Oggi prima giornata primaverile dell'anno: un bel sole tiepido, temperatura attorno ai 17 gradi.
Per strada si cammina più lentamente, si riscoprono il piacere di passeggiare osservando le cose. La gente sorride più del normale, le ragazze si scoprono, si mangia e si beve all'aperto.

A New York la primavera è un pò come un premio che ogni anno ti arriva per essere riuscito a sopravvivere alla durezza dell'Inverno. Quest'anno - anche se non ha fatto freddo più di tanto - ci voleva davvero.

Un post allegro andante

mercoledì, marzo 7th, 2012

Ragazzi mi dispiace ma in questi giorni non mi sento di scrivere niente. In realtà avrei scritto qualcosa ma sull'onta del motto "Face your problem, don't Facebook them" anzichè pubblicarli ho cancellato tutto.
Sono un pò rassegnato eh... in tutti i sensi.  Poi ho detto tutto... i miei argomenti li sapete e sono sempre quelli.

Ah, per chi se lo chiedesse poco fa per errore ho cancellato tutti i 63 video del mio canale Youtube.
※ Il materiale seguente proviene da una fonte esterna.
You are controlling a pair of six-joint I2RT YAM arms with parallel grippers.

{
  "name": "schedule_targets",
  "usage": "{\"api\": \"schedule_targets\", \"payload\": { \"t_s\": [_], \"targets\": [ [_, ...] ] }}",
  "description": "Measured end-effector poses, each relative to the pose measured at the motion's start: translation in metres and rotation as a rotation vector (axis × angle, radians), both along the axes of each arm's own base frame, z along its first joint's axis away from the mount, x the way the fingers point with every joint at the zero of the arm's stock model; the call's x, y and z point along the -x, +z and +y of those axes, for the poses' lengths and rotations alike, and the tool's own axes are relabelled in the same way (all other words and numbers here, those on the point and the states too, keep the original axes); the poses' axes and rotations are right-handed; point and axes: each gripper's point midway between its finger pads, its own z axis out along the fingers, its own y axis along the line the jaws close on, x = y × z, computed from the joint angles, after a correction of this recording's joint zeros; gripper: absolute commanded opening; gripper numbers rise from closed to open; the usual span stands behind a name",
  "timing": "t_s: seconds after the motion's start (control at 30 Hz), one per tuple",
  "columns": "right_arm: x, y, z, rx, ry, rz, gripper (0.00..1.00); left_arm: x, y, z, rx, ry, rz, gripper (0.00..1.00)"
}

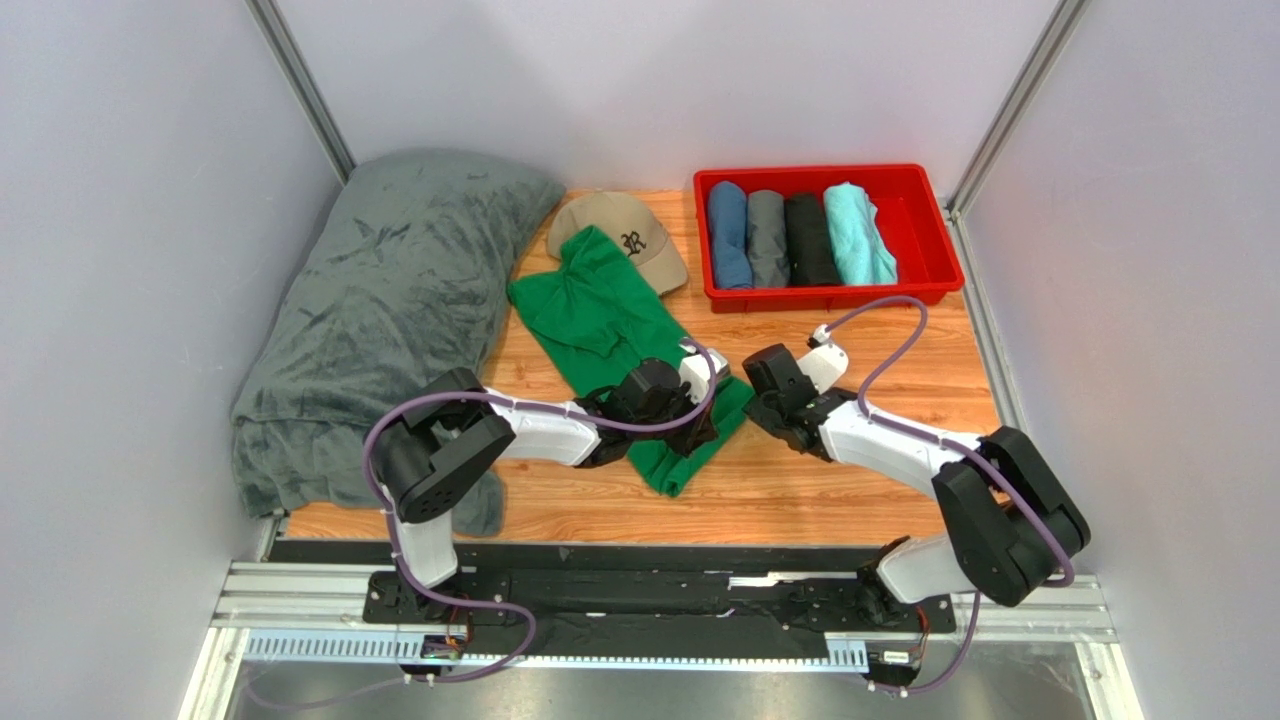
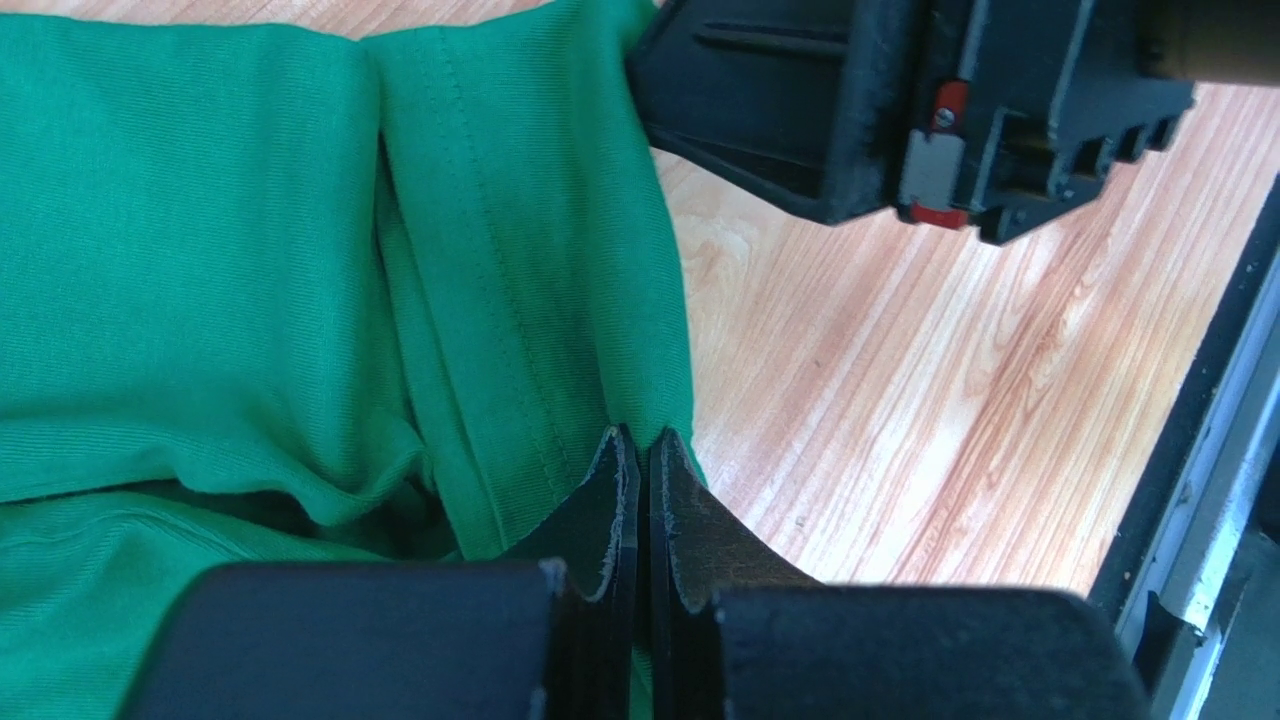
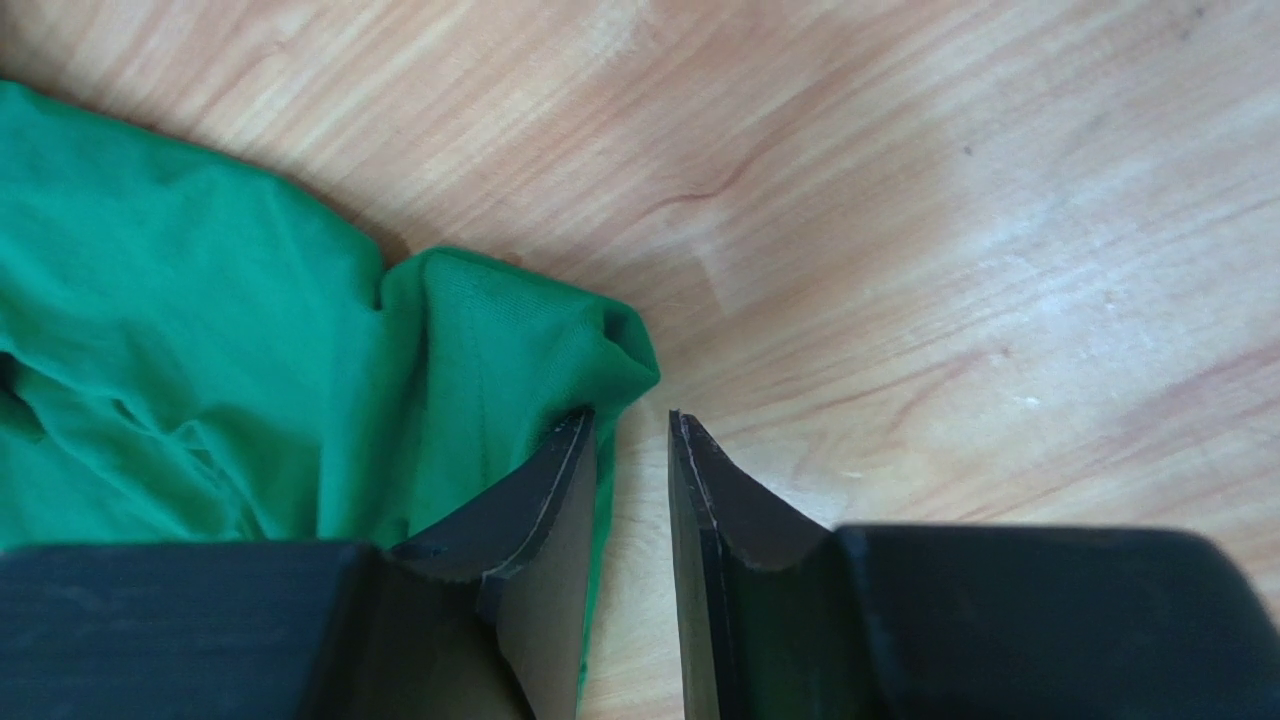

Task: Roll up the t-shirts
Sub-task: Roll the T-shirt to the center of the board.

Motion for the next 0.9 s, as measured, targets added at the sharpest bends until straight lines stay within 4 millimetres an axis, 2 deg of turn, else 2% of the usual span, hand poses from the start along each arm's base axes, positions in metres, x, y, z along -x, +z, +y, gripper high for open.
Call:
{"api": "schedule_targets", "payload": {
  "t_s": [0.2, 0.47, 0.9],
  "targets": [
    [-0.011, 0.011, 0.009, -0.028, 0.01, -0.041, 0.29, 0.001, 0.005, 0.001, 0.009, -0.001, -0.005, 0.0],
    [-0.014, 0.014, 0.015, -0.059, 0.021, -0.058, 0.29, 0.002, 0.009, 0.002, 0.014, 0.0, -0.007, 0.0],
    [-0.009, -0.005, 0.029, -0.045, 0.065, -0.011, 0.4, 0.001, 0.004, 0.007, -0.007, 0.011, 0.012, 0.0]
  ]
}}
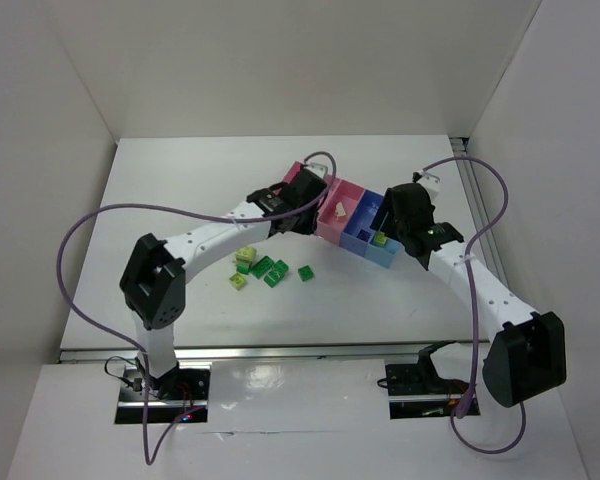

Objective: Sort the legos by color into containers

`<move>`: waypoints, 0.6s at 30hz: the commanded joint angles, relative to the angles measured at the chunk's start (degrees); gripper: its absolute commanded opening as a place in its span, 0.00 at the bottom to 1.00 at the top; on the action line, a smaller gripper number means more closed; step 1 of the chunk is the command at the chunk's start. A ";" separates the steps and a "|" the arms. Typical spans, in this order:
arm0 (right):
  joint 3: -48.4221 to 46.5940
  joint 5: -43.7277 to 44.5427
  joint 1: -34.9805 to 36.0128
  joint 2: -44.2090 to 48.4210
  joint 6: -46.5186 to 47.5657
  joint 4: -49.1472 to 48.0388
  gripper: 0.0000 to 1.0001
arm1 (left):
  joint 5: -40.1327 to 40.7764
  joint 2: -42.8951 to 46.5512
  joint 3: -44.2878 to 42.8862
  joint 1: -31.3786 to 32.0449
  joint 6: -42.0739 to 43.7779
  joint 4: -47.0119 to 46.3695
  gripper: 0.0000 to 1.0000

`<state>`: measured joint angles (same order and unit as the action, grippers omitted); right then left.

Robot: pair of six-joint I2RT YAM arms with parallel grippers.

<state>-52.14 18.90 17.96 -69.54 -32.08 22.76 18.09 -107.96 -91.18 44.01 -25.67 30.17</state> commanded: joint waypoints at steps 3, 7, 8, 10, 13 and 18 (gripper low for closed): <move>0.20 0.62 -0.29 0.72 0.08 -1.49 0.74 | 0.46 -1.26 -8.30 -4.18 0.35 1.55 0.20; 0.20 0.00 -0.29 0.72 0.08 -0.97 0.74 | 3.27 -10.65 -19.44 -6.56 0.36 2.61 0.23; -0.33 0.00 -0.29 1.33 0.08 -0.97 0.74 | 3.27 -12.78 -21.57 -6.57 0.36 2.61 0.29; -0.33 0.00 -0.29 1.86 0.08 -0.35 0.74 | 3.27 -16.39 -25.70 -7.27 0.36 2.61 0.53; -0.33 0.00 -0.29 3.00 0.61 0.87 0.74 | 4.50 -20.09 -32.91 -7.27 0.36 6.82 0.90; 2.56 -0.53 -0.29 3.00 0.61 0.26 0.74 | 4.50 -10.27 -18.89 -5.96 -3.77 6.22 0.81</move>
<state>-51.37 18.22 17.96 -68.16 -31.86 23.14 21.39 -126.82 -114.72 36.58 -27.27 35.16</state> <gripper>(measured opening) 0.737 0.821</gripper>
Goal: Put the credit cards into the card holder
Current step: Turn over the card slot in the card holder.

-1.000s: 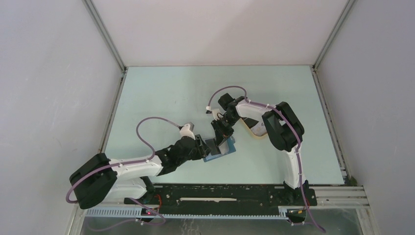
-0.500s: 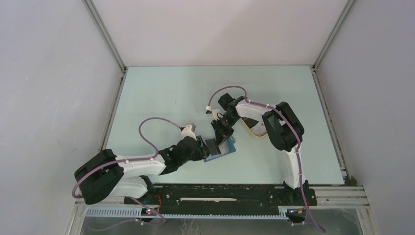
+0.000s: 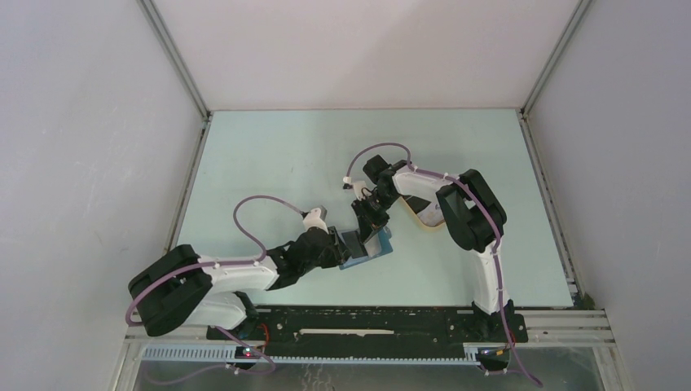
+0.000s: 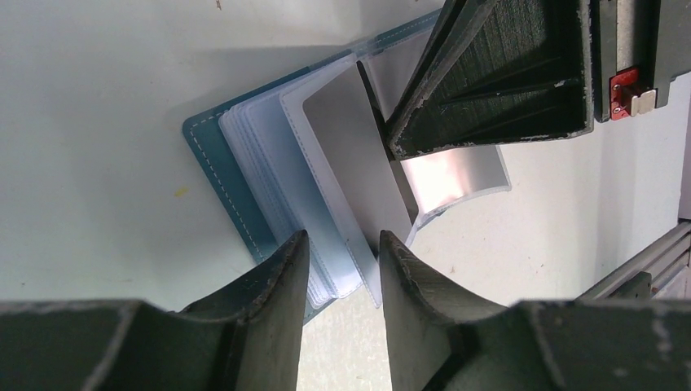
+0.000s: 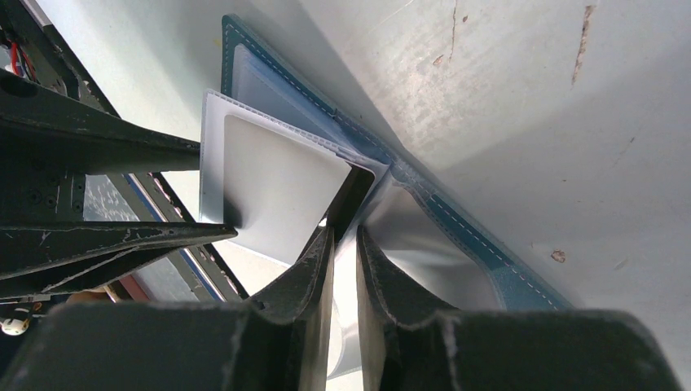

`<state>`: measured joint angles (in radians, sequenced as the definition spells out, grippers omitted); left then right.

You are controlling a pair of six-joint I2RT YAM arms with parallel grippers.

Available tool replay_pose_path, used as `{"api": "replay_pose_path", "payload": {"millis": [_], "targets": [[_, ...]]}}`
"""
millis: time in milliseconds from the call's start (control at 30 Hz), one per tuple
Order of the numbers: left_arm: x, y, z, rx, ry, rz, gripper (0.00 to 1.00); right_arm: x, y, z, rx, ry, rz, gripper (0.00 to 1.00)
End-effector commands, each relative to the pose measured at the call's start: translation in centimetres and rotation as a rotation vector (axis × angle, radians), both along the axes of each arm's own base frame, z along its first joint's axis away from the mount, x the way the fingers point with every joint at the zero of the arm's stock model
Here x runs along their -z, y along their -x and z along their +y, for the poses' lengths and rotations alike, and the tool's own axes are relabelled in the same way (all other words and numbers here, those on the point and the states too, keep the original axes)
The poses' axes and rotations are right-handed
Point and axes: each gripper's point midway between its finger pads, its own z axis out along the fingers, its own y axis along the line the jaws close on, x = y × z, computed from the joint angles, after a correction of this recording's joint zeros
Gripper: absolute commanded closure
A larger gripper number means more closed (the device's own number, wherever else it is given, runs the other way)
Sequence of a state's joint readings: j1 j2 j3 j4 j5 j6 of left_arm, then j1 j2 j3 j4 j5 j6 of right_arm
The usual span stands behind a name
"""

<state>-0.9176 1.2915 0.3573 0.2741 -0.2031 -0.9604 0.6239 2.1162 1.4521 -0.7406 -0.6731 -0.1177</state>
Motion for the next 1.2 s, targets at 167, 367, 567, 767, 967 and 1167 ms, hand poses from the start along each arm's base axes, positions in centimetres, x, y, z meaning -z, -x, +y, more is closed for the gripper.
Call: {"api": "replay_pose_path", "payload": {"millis": [167, 367, 567, 767, 967, 1167], "targets": [[-3.1, -0.9, -0.2, -0.015, 0.04, -0.06, 0.56, 0.3, -0.3, 0.5, -0.016, 0.003, -0.01, 0.76], [-3.5, -1.0, -0.3, -0.009, 0.048, -0.068, 0.56, 0.3, -0.3, 0.5, -0.016, 0.003, -0.01, 0.76], [-3.1, -1.3, -1.1, -0.002, 0.05, -0.061, 0.56, 0.3, -0.3, 0.5, -0.016, 0.002, -0.01, 0.76], [-2.9, -1.6, -1.9, 0.011, 0.054, -0.056, 0.57, 0.3, -0.2, 0.5, -0.017, 0.0, -0.008, 0.76], [-3.1, -1.6, -2.1, 0.017, 0.062, -0.058, 0.59, 0.2, -0.2, 0.6, -0.02, -0.004, -0.006, 0.76], [-3.2, -1.4, -1.7, 0.015, 0.054, -0.055, 0.59, 0.1, -0.2, 0.6, -0.02, -0.006, -0.007, 0.76]]}}
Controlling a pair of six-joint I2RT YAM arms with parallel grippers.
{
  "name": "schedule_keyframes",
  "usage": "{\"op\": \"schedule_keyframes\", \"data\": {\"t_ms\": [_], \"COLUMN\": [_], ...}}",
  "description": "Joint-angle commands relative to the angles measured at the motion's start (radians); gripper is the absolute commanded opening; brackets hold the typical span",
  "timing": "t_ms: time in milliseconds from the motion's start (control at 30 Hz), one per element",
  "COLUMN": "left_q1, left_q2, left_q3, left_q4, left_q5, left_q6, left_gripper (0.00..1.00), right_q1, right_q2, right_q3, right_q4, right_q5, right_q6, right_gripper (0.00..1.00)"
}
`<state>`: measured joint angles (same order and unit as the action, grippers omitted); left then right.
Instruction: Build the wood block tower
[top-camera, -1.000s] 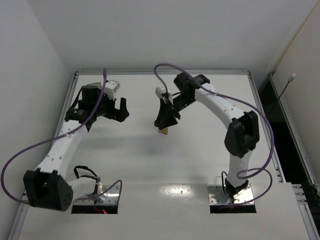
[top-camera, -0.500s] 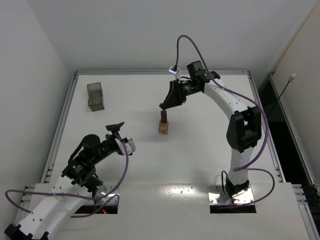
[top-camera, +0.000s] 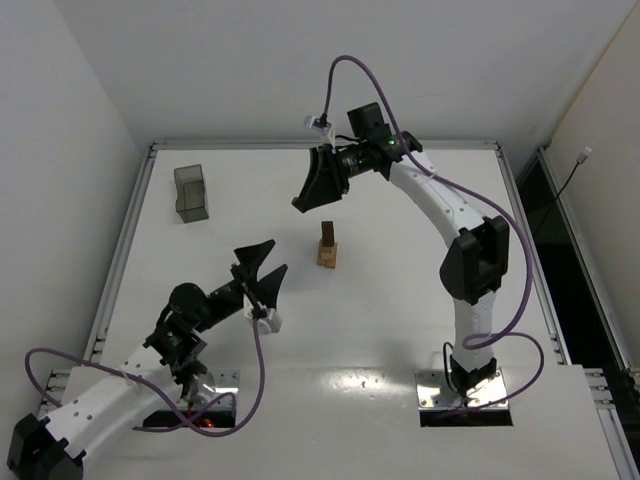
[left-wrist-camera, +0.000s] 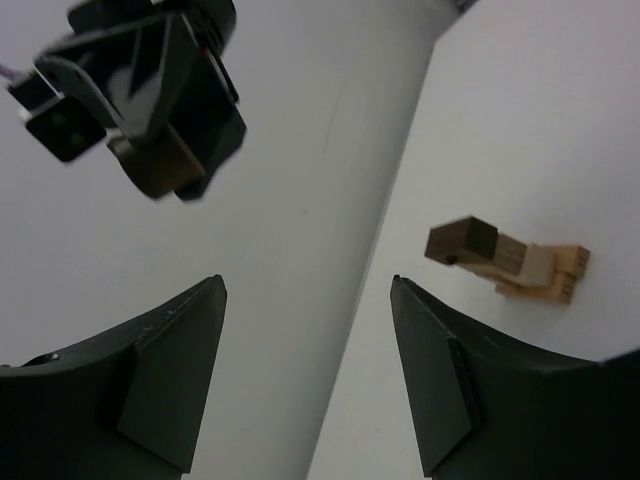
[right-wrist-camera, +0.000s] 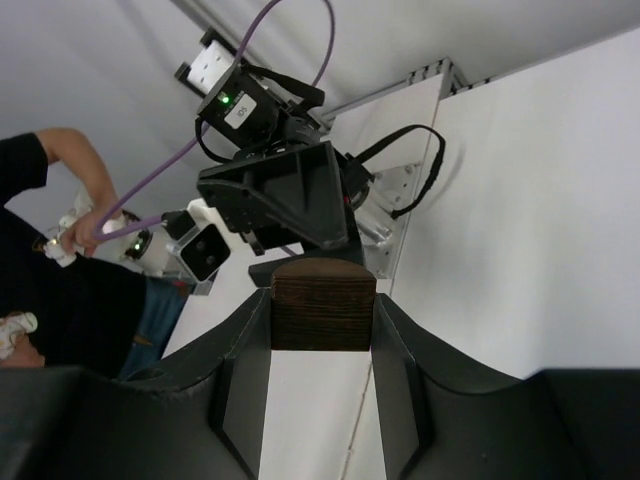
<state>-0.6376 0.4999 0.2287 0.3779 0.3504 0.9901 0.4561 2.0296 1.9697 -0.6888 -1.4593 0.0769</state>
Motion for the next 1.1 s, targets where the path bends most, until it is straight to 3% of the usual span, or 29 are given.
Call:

Che siano maledetti Larry Page, Sergey Brin, tutti gli sviluppatori di Youtube, Mountain View, le scritte da imbecilli che mettono in homepage, la macchina che si guida da sola, Android che fa schifo al cazzo, Chrome, GMail, Google Maps, Waves (hahaha), Google+ (hehehe), Google Music (huhuhuh), Google Voice e tutto il resto del merdaio: andate a fare in culo tutti che vi prendesse un colpo. Domani vengo a Chelsea faccio un tracaio!

Another Sunrise

martedì, marzo 6th, 2012

Va beh... comunque... a parte il caghetto che ho avuto non scrivo perchè sono un pò depresso (che novità direte voi...) Non so che scrivere. O meglio saprei cosa scrivere e lo scrivo pure ma poi penso ma chi me lo fa fare a scrivere, ma chi se ne frega, cosa cambia... e così cancello tutto. Ho una sensazione di impotenza totale.
Ho appena visto un video che mi ha un pò rincuorato. Ve lo propongo anche per via della musica dei Planet Funk:

Il paracadutismo (o skydiving, come si chiama adesso) è una esperienza di vita vera: sei tu, il paracadute ed il cielo infinito. La morte sempre a pochi metri, boccate di andrenalina e di vita a quattromila metri da terra.
In periodi come questo ci vorrebbe qualcosa del genere: qualcosa di forte. Altrimenti che grigiore, che piattume, che gabbia. Avrei voglia di urlare a pieni polmoni, se solo si potesse ma non si può. Perlomeno io non posso, i cittadini invece forse si...

La primavera comunque è vicina e le cose dovrebbero presto andare per il meglio. Magari vado upstate e mi lancio di nuovo davvero.